One time my mother came out onto the porch to complain about “this stuffed bobcat and that raging bear head in the sitting room being one too many.” Great Uncle Leo relaxed back into his chair, smiled, removed his greasy John Deere cap, replaced it, drummed his finger stumps thoughtfully along the side of his head, and said, “Ruthie, I’m surprised at you. You who lived here all those years, dusting the critters, talking to them all nice, not letting any of the boarders make off with a head when they moved out.  And besides…”  Here he paused, smirked, made eye contact with his audience, “you’re in the fur game, too.  We’re just one big happy fur family.”

The men hanging about, including my father, punctuated his statement with sharp bursts of snorted laughter.
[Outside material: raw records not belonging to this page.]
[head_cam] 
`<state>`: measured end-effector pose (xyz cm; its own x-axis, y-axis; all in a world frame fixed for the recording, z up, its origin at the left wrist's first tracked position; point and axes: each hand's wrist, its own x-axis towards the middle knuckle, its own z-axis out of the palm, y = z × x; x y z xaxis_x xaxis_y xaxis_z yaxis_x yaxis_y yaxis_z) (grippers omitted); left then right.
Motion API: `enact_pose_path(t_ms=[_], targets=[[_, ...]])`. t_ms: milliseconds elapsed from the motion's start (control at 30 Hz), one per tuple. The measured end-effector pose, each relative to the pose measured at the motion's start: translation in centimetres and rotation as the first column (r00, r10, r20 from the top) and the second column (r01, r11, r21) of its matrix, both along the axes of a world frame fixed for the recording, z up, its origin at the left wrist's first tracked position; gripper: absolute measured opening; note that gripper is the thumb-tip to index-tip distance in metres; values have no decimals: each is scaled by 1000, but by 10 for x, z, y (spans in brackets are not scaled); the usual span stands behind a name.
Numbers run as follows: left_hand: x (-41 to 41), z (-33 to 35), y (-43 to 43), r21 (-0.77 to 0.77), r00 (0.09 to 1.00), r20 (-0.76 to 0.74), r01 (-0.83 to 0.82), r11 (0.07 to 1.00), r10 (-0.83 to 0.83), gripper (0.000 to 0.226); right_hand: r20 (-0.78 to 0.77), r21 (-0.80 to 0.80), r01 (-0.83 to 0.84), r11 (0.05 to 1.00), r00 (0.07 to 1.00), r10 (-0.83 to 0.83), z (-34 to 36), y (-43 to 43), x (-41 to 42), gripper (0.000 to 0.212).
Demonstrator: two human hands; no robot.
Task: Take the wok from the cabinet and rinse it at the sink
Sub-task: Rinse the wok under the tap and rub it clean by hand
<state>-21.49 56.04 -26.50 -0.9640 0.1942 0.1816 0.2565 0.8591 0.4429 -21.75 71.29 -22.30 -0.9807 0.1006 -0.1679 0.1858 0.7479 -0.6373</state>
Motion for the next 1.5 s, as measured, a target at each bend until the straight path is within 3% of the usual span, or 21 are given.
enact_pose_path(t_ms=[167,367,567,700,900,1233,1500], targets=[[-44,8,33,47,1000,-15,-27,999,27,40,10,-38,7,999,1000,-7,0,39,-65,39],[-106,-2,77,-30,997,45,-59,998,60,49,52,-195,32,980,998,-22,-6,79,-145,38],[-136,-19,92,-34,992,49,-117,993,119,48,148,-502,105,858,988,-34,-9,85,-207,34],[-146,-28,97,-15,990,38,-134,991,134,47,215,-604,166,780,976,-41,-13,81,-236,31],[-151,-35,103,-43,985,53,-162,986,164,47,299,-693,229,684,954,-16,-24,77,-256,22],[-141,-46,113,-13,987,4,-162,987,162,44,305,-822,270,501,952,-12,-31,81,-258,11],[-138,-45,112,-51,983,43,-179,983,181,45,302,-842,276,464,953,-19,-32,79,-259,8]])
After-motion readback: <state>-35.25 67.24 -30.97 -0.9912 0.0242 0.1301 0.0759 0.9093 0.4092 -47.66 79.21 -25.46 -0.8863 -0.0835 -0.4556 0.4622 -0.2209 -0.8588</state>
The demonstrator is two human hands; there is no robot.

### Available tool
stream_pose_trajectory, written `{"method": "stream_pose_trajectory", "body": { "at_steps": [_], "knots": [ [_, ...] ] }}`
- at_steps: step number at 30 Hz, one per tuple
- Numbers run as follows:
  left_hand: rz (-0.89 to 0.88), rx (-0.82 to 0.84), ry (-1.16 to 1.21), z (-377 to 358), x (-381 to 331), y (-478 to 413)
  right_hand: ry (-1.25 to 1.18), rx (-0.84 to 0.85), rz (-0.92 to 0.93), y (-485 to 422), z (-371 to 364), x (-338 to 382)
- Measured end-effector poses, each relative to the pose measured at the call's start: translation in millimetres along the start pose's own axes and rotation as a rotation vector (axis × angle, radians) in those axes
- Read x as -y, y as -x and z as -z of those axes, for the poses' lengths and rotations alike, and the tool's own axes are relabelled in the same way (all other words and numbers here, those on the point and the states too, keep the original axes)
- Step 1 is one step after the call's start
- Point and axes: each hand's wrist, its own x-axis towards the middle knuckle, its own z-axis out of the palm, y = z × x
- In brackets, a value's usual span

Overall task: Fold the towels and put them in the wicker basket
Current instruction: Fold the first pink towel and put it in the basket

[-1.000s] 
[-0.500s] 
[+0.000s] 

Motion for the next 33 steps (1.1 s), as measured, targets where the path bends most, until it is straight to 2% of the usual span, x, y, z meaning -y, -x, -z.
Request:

They weren’t much different from the boys in school nudging each other and snickering whenever Polly Peaslee va-voomed past their lockers.

“You gotta admit, Ruthie,” my father recovered, “he does have a valid point.”

It was sort of true.  When she arrived home from work as a beautician down at the dreadful Julius Scissor run by the even more dreadful Julia Laliberte (La-le-birdy), she reeked of old ladies and a toxic chemical cocktail.  She cut, dyed, curled, straightened, swept and worked with more hair than ever Grampa Darwin and Great Uncle Nicky did. Leo did have a point indeed.

But my mother narrowed her eyes and screwed up her lips and shook her head the way she would, then turned away back into the house, slamming doors and then pots real hard.  Great Uncle Leo cleared his throat, raised his eyebrows and winked at me. “Women. Don’t you go turning into one on us now.”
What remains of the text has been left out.